> The data
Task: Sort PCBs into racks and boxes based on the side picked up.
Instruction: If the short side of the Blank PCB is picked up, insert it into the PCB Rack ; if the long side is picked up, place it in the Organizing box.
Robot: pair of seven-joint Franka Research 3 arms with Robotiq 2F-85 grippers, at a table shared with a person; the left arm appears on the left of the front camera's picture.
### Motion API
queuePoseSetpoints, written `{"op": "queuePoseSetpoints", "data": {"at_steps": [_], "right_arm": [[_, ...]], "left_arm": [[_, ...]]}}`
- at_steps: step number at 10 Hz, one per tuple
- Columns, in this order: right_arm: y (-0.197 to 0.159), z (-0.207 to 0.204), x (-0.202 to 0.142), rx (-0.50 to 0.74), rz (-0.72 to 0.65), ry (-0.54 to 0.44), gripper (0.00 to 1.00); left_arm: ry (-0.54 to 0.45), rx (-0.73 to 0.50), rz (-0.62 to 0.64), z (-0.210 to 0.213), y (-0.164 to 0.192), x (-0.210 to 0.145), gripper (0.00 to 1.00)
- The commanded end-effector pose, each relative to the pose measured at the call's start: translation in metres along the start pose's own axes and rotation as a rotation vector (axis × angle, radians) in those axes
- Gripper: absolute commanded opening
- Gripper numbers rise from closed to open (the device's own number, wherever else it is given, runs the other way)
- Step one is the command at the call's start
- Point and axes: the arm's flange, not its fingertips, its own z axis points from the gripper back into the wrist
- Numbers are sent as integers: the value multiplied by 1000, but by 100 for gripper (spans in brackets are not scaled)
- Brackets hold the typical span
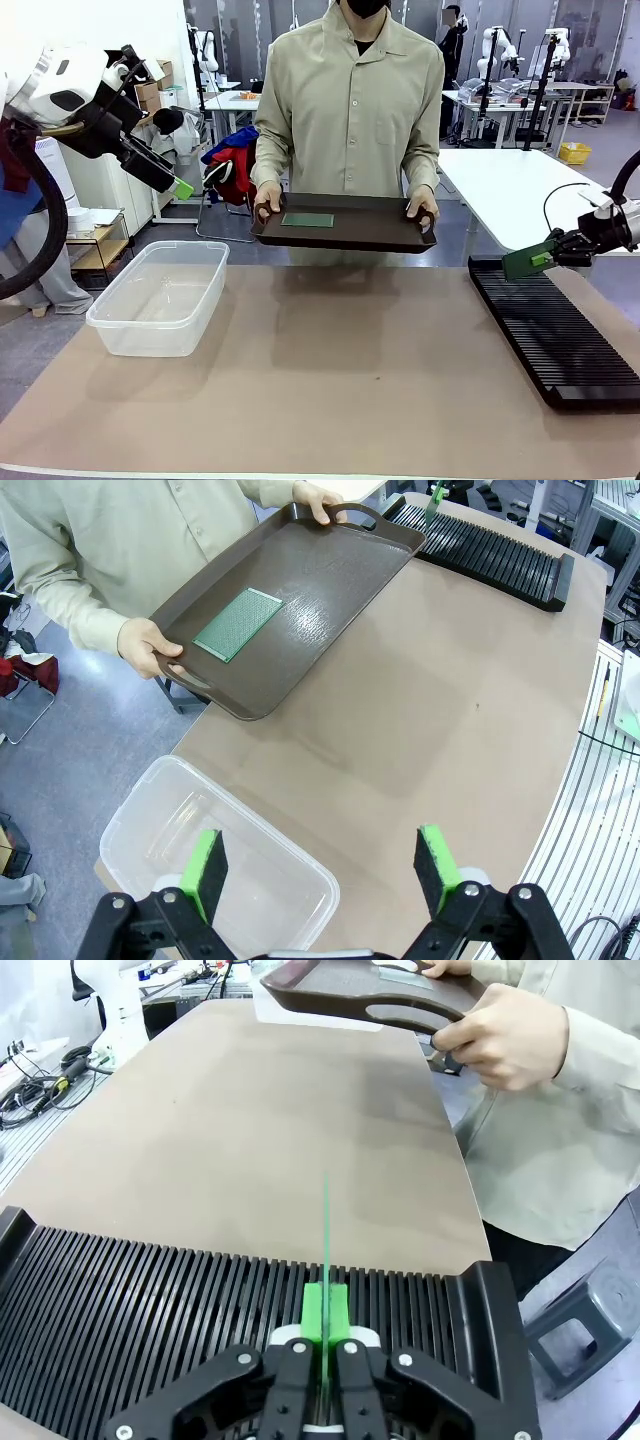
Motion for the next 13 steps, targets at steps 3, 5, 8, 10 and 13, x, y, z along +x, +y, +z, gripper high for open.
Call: {"op": "queuePoseSetpoints", "data": {"at_steps": [3, 5, 8, 10, 13], "right_arm": [[-1, -10, -19, 13, 63, 12, 2], [0, -11, -23, 29, 65, 8, 2], [-2, -18, -32, 35, 46, -13, 2], [-2, -22, -34, 33, 49, -36, 2], [-7, -26, -40, 33, 37, -80, 2]], "left_arm": [[2, -8, 5, 0, 2, -1, 100], [2, -8, 5, 0, 2, -1, 100], [2, -8, 5, 0, 2, -1, 100], [2, -8, 5, 0, 2, -1, 100], [2, -8, 5, 0, 2, -1, 100]]}}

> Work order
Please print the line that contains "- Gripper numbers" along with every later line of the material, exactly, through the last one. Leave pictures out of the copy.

> Written reply
- Gripper numbers rise from closed to open (the device's own number, wherever else it is given, runs the other way)
- Step one is the command at the call's start
- Point and axes: the arm's flange, not its fingertips, its own z axis points from the gripper back into the wrist
- Numbers are sent as integers: the value multiplied by 1000, but by 100 for gripper (spans in brackets are not scaled)
- Brackets hold the typical span
Motion for the next 13 steps, targets at steps 3, 5, 8, 10 and 13, x, y, z along +x, +y, +z, gripper high for open.
Call: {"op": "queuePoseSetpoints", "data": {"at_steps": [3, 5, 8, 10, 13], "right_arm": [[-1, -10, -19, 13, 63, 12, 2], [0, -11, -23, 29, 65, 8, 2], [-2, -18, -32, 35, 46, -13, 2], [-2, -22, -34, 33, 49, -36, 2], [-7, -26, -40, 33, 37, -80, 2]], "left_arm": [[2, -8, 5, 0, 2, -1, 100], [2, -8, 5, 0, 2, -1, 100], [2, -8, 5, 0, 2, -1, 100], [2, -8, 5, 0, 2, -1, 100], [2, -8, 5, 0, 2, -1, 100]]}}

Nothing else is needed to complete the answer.